有机磷化合物在生物化学、有机合成、材料化学、药物化学及农药化学等领域中具有重要的应用价值。磷(膦)酰基团是药物、农药和材料聚合物中重要的结构单元。而传统的C-P键构建的方法因选择性差、原子经济性低、容易产生“三废”污染等弊端,其应用日益受到限制。
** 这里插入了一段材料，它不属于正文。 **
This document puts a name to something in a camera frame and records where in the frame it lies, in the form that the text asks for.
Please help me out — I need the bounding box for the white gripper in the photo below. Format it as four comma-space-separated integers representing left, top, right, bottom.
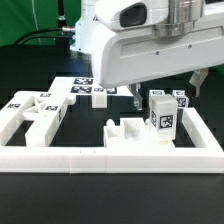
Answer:
92, 11, 224, 111

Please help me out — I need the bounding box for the white chair seat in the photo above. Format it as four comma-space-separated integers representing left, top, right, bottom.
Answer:
103, 117, 175, 150

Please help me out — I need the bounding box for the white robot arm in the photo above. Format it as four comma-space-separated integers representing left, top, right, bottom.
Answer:
71, 0, 224, 97

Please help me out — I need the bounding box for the small white marker block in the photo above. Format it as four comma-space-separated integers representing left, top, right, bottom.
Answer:
92, 88, 107, 108

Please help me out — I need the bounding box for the white marker base sheet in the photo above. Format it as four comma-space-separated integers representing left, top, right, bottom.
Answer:
48, 77, 132, 97

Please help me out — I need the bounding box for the white U-shaped obstacle frame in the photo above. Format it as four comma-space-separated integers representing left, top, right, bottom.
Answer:
0, 108, 224, 174

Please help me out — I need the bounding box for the white chair back frame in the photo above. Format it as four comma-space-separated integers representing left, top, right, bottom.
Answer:
0, 91, 76, 147

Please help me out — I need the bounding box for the black cable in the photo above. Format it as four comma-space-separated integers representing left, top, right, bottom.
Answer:
13, 29, 64, 46

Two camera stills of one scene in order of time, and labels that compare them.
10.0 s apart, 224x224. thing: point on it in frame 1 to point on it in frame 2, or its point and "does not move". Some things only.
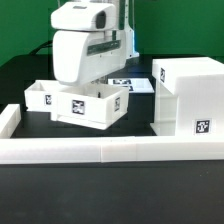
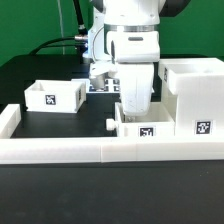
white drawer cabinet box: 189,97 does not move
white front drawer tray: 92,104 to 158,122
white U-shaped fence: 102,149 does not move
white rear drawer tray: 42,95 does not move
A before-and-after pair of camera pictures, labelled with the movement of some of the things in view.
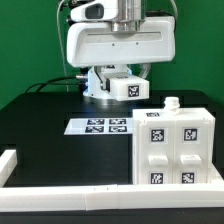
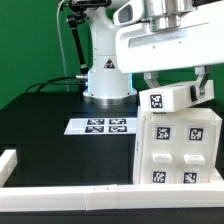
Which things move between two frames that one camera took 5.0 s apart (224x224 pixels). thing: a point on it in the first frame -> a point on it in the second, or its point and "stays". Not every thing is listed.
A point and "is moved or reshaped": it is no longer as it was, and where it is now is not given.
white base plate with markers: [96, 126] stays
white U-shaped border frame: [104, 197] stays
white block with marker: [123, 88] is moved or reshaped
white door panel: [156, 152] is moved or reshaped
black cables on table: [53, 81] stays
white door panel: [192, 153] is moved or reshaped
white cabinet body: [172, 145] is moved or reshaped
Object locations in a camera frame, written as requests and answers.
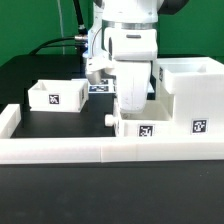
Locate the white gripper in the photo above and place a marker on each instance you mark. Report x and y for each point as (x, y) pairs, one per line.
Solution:
(132, 80)

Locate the white front drawer tray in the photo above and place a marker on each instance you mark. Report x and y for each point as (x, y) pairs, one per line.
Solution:
(155, 120)

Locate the white drawer tray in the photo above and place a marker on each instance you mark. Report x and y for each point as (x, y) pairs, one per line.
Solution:
(155, 120)
(58, 95)

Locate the white drawer cabinet box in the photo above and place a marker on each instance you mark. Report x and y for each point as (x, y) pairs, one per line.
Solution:
(192, 91)

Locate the white marker tag sheet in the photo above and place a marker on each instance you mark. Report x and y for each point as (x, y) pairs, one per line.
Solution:
(105, 86)

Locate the white U-shaped barrier frame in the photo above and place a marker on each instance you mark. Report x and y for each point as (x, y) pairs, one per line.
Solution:
(99, 150)

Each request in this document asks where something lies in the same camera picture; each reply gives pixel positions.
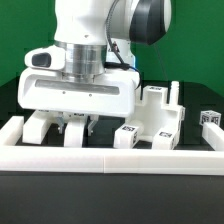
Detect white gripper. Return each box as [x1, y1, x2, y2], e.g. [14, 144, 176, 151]
[18, 46, 140, 136]

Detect white chair back piece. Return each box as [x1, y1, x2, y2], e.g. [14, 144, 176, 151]
[22, 109, 88, 148]

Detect white chair seat piece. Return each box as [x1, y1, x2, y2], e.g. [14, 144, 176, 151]
[131, 81, 185, 142]

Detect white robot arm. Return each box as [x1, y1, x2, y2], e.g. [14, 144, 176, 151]
[18, 0, 172, 117]

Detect white U-shaped fence frame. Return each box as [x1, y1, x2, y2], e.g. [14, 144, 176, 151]
[0, 116, 224, 176]

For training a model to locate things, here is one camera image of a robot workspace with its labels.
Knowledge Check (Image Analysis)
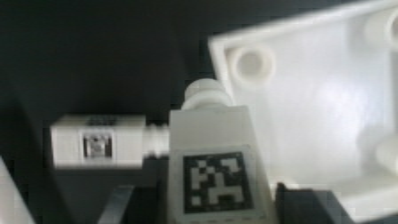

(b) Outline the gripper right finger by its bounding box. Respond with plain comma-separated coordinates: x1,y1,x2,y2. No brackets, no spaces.
275,183,355,224

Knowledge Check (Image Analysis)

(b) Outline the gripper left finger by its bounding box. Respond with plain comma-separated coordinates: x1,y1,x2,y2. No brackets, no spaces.
95,185,134,224

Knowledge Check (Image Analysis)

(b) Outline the white leg with tag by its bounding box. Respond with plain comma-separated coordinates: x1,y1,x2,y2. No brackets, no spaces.
166,79,278,224

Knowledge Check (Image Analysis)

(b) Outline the white square tabletop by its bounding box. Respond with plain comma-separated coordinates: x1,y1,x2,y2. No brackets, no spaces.
207,0,398,224

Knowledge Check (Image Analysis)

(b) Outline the white leg far left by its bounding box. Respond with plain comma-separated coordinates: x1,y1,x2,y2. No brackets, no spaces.
49,115,170,169

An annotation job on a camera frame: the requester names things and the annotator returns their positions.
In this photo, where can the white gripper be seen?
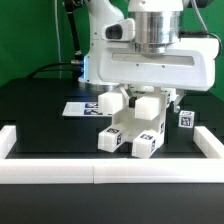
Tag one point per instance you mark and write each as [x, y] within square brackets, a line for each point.
[188, 64]

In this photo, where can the white chair backrest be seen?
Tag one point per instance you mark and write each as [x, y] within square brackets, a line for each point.
[146, 104]

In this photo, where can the white chair seat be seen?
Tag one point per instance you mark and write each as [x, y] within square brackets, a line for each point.
[136, 126]

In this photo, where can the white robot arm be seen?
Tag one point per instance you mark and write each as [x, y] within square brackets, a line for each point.
[147, 48]

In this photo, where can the white tagged cube right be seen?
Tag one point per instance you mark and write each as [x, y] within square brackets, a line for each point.
[186, 119]

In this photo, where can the white base tag plate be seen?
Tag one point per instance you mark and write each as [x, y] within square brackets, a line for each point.
[82, 109]

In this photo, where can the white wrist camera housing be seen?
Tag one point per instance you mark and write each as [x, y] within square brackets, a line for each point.
[123, 30]

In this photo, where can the white U-shaped frame wall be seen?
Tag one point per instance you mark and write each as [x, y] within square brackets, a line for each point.
[102, 171]

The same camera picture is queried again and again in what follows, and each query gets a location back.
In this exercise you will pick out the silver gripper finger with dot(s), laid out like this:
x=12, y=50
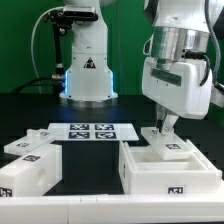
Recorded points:
x=168, y=123
x=159, y=116

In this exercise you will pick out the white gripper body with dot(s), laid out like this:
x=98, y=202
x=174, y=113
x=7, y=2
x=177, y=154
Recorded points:
x=178, y=89

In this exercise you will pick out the white cabinet door panel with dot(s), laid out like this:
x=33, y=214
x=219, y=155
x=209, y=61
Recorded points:
x=167, y=146
x=32, y=140

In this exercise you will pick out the white cabinet body box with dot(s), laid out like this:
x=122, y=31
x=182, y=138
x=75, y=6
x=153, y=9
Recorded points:
x=143, y=171

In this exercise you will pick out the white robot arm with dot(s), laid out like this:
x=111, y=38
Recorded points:
x=182, y=57

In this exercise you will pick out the white cabinet top block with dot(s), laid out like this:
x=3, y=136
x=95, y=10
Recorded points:
x=33, y=174

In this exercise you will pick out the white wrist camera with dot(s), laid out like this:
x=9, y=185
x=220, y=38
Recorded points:
x=217, y=95

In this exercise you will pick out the white L-shaped obstacle frame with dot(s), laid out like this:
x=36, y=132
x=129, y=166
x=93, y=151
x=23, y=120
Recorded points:
x=207, y=208

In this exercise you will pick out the white fiducial marker base plate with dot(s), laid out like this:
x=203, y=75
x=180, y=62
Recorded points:
x=94, y=131

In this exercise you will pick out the black camera on stand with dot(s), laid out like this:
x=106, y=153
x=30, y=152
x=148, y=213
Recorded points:
x=62, y=19

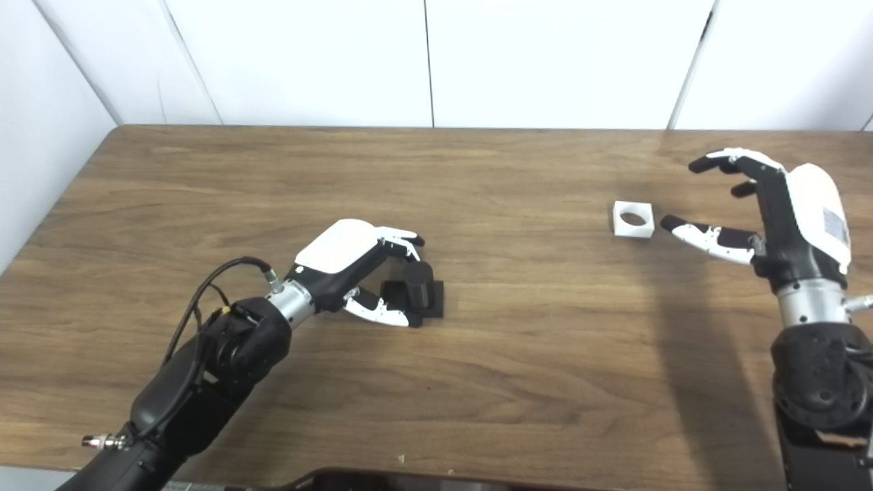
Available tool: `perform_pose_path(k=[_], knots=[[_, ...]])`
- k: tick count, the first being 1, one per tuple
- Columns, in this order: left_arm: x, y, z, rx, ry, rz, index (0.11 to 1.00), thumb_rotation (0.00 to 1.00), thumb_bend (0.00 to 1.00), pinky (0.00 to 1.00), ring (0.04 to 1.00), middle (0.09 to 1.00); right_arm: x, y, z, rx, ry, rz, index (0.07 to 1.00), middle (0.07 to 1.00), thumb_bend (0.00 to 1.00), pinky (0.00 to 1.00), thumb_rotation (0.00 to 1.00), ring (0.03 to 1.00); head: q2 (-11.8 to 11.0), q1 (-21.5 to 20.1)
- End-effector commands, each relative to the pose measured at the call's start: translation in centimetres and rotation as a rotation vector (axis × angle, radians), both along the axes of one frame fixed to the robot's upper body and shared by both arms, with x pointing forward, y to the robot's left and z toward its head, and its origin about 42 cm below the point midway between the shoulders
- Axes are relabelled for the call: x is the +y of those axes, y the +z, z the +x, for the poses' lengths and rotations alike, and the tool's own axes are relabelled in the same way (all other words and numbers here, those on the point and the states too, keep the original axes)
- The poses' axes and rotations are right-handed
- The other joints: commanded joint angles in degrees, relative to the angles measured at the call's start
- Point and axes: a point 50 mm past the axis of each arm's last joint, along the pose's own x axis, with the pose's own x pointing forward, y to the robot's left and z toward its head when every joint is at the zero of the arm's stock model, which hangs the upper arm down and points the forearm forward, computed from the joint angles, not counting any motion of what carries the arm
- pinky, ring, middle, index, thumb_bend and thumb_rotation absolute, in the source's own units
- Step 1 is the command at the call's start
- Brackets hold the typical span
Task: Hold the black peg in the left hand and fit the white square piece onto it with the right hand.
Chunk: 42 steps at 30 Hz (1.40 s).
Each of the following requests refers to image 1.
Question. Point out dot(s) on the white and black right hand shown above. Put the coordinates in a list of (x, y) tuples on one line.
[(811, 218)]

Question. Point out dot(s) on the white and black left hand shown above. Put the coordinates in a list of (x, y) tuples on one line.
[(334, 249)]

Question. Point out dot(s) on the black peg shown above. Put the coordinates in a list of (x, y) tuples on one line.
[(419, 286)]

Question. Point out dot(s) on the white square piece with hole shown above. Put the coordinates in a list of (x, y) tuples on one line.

近年来,基于直接C-H官能团化反应的膦酰化反应已成为构筑C-P键的有效方法之一,包括过渡金属催化和电化学促进的C-H膦酰化方法(J.Q.Yu,J Am Chem Soc.,2013,135,9322-9325;M.Murakami,Angew Chem Int Ed.,2013,52,9801-9804;M.Hocek,J OrgChem.,2016,81,9507-9514;J.S.Song,Angew Chem Int Ed.,2019,58,16770 -16774;K.Zhao,Org.Chem.Front.,2022,9,6540-6546),以及可见光诱导、有机染料催化的C-H膦酰化方法(Y.Song,J Am Chem Soc.,2021,143,964-972;B.Yu,J Org Chem.,2020,85,14744-14752;X.G.Hu,Green Chem.,2022,24,8280-8291;Y.Li,Green Chem.,2021,23,3600-3606)。尤其是后者,具有条件温和、官能团普适性好、环保节能等显著优势。然而,迄今为止还未见报道可见光诱导的吡咯并[2,3-d]嘧啶衍生物的直接膦酰化反应。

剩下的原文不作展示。